Insieme a un ottimismo definito da molti quasi reaganiano, da contrapporre allo scenario postapocalittico di Cleveland, «stronger together», più forti insieme, è stato il ritornello più frequente di questi quattro giorni a Philadelphia, e Clinton lo ha ripreso spesso nel discorso : «non mi fido di nessuno che promette di risolvere tutto da solo», ha detto con chiaro riferimento all’affermazione, nel discorso della nomination di Trump, «solo io posso risolvere la situazione». «Trump vuole che gli americani abbiano paura del futuro, e paura uno dell’altro», ha detto ancora, citando poi la famosa frase di Roosevelt «l’unica cosa di cui bisogna avere paura è la paura stessa». E, evocando l’irascibilità e l’imprevedibilità del suo avversario, Clinton ha ammonito: «Uno a cui puoi far perdere la calma con un tweet non è la persona che vuoi al controllo di un arsenale nucleare».

Rispetto alla politica estera, è quella nazionale a far la parte del leone alle convention e, spesso accusata di essere troppo soft con Wall Street, Clinton ha punteggiato il discorso di riferimenti all’ineguaglianza sociale ed economica che affligge il paese e che ha reso possibile l’improbabile candidatura di Trump: «Credo che la nostra economia non funzioni come deve perché la nostra democrazia non funziona come deve», ha affermato, reiterando le promesse contenute sulla piattaforma di modificare le leggi sui finanziamenti elettorali, ridimensionare Wall Street e aumentare le tasse all’uno percento.

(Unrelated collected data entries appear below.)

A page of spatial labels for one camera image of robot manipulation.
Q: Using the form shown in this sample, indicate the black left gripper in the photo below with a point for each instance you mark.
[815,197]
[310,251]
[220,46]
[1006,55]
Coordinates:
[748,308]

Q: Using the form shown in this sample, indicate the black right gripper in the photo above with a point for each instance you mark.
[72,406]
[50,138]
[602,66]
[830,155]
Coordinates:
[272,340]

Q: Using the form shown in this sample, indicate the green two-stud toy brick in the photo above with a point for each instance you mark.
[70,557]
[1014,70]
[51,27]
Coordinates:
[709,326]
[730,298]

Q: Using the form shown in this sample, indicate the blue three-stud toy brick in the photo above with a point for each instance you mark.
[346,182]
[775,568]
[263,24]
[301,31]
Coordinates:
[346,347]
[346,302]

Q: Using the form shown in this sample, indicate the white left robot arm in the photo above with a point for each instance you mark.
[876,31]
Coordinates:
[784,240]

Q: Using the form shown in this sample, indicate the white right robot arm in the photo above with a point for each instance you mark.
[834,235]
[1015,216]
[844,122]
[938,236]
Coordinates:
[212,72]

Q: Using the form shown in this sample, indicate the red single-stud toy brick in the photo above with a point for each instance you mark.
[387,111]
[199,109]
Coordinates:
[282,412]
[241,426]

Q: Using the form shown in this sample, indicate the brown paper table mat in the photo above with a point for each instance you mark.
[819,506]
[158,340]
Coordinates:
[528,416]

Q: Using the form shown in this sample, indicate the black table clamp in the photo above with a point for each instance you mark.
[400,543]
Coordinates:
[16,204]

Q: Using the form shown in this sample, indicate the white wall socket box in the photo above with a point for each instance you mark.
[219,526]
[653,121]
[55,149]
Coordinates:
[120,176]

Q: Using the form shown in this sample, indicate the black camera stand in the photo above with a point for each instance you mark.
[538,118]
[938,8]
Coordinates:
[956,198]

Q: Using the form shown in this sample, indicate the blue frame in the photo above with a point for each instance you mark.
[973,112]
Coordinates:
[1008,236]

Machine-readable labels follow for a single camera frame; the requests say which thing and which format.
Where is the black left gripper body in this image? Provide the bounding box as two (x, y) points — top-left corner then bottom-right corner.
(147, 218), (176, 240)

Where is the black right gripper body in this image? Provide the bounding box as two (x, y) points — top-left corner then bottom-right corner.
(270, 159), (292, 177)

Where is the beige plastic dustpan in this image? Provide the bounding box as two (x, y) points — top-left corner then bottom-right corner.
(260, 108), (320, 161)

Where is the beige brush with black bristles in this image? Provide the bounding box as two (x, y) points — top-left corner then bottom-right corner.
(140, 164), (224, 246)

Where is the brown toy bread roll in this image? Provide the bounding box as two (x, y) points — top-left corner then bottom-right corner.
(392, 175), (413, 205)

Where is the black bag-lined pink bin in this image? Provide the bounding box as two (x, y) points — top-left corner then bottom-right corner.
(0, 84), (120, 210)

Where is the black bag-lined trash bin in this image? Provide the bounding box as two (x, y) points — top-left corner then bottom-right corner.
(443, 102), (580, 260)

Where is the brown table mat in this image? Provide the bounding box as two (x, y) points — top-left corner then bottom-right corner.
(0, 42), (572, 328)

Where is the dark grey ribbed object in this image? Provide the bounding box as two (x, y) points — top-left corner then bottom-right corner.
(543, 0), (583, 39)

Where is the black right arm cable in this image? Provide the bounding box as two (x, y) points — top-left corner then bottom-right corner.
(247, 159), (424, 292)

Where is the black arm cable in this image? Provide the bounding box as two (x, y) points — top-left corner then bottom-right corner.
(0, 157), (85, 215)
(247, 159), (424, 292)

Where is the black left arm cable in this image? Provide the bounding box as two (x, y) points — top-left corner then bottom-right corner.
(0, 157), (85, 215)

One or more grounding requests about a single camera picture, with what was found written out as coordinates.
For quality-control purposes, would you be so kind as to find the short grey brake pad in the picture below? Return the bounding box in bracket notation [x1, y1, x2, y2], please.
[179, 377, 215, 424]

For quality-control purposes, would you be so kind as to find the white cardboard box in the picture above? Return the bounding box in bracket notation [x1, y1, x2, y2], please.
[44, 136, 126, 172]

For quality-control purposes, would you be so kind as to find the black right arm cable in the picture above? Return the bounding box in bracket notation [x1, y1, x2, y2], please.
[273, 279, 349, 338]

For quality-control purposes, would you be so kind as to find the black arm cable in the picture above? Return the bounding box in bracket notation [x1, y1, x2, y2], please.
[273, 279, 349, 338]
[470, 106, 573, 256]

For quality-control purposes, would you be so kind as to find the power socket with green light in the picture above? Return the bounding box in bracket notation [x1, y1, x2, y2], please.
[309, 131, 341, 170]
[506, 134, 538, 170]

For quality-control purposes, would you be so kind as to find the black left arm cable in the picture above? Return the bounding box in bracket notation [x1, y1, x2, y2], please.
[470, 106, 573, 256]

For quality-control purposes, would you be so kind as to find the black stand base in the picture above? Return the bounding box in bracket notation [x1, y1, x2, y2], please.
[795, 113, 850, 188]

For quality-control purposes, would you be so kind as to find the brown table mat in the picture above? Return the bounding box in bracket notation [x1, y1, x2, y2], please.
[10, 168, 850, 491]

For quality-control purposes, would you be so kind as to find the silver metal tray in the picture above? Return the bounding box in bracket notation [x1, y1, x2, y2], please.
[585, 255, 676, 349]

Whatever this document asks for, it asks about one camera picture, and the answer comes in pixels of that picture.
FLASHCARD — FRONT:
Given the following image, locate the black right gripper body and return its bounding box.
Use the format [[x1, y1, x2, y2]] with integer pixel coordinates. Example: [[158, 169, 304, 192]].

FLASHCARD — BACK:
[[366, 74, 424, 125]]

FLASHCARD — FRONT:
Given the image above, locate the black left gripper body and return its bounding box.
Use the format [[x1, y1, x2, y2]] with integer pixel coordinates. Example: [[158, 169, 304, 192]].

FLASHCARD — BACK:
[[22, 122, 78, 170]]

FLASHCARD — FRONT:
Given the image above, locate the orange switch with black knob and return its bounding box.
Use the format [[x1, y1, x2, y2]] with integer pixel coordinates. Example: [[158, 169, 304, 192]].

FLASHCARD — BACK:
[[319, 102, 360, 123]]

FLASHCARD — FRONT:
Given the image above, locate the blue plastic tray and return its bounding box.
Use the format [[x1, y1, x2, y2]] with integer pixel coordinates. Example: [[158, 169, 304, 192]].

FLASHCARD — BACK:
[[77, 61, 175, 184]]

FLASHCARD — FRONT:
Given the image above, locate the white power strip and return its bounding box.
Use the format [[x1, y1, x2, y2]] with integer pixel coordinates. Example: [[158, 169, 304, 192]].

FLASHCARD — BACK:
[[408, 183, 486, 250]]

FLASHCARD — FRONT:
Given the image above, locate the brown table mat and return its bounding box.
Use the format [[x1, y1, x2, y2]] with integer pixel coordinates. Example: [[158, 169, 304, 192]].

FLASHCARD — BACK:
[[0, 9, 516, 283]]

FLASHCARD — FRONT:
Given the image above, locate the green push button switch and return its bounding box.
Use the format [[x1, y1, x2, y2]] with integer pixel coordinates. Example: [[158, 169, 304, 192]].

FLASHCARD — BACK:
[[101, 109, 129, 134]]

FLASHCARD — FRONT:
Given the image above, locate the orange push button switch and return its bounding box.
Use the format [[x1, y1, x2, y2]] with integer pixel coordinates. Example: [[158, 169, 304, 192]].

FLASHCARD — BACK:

Insieme a tutto il resto, ha ricordato che la serata aveva anche una portata storica: «Questa sera abbiamo raggiunto insieme una pietra miliare nella marcia per rendere la nostra unione sempre migliore: la prima volta che uno dei due partiti maggioritari nomina una donna alla presidenza degli Stati Uniti. Sono così felice che sia venuto questo giorno. Per le nonne e per le bambine, ma anche per gli uomini e i bambini – perché in America, quando cade una barriera, si apre la via a tutti».